# [What the task asks]
Repeat every line of the data exactly, but not the pictures.

# [Source material]

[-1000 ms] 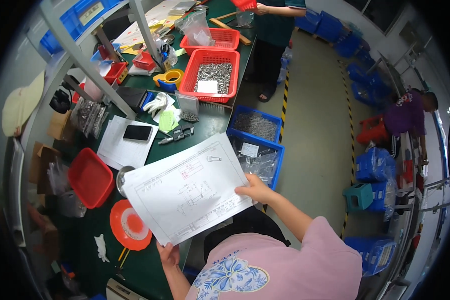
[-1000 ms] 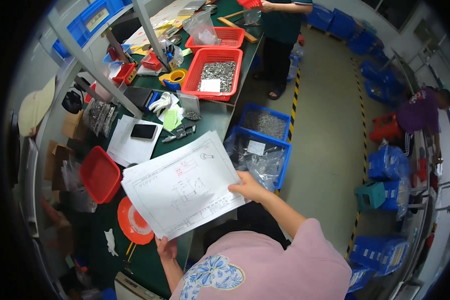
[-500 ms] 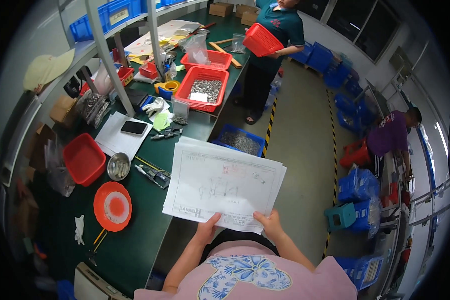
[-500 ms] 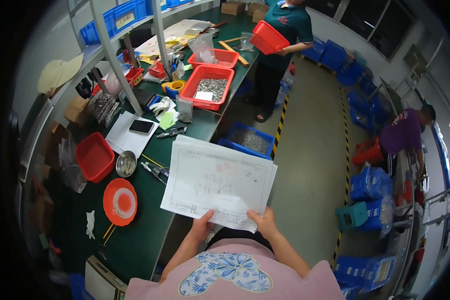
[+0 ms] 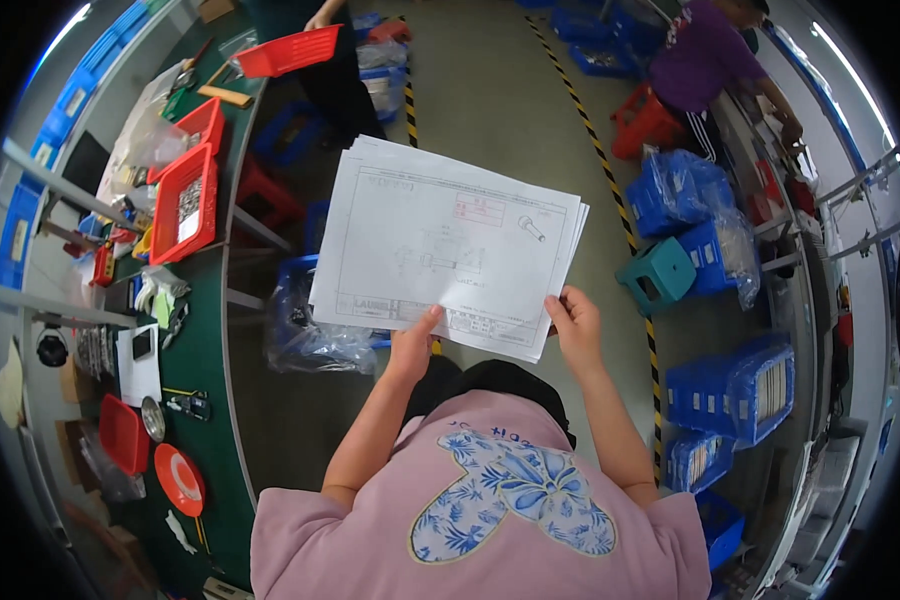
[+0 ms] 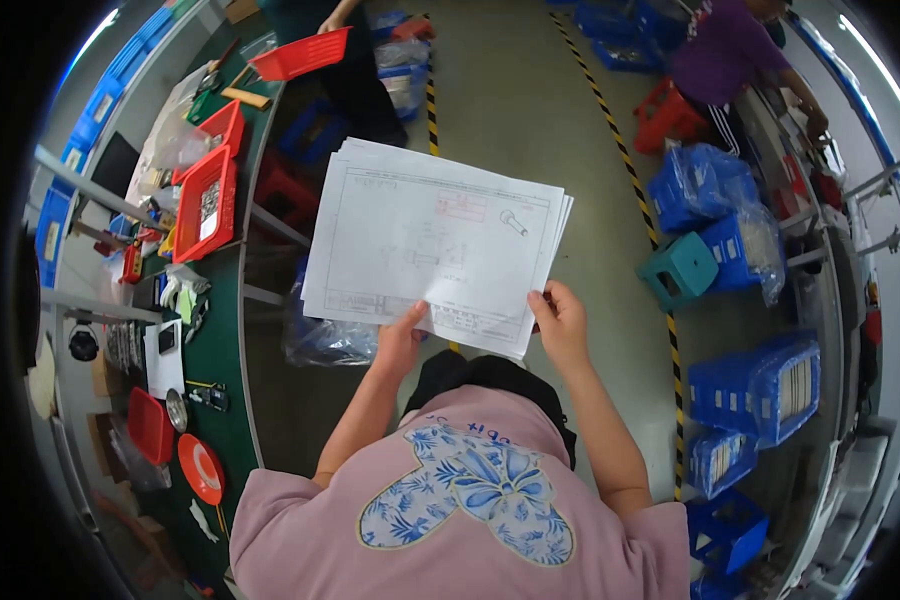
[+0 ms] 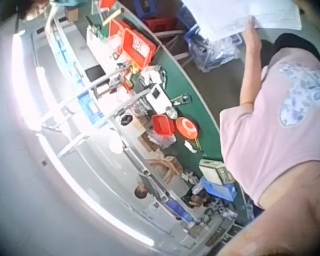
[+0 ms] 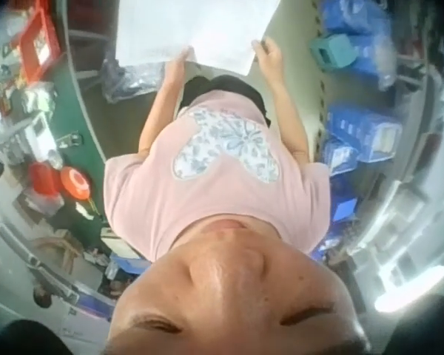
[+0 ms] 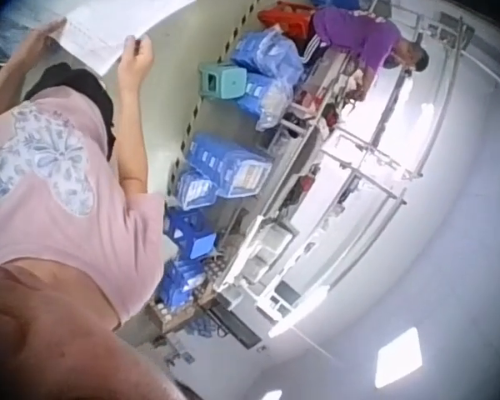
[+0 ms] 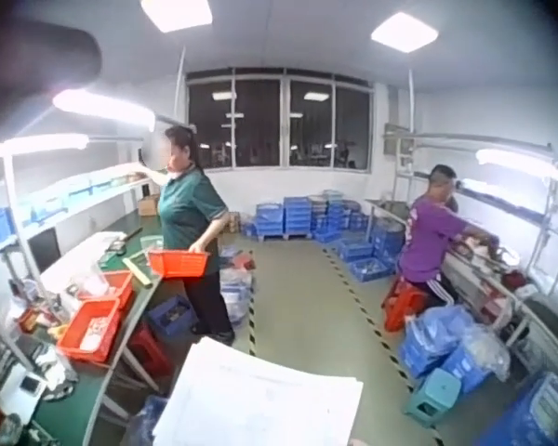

# [Task output]
[-1000 ms] 
[-1000 ms] 
[-500 ms] 
[-500 ms] 
[+0 ms] 
[+0 ms] 
[+0 ms] 
[+0 ms] 
[+0 ms] 
[+0 ms] 

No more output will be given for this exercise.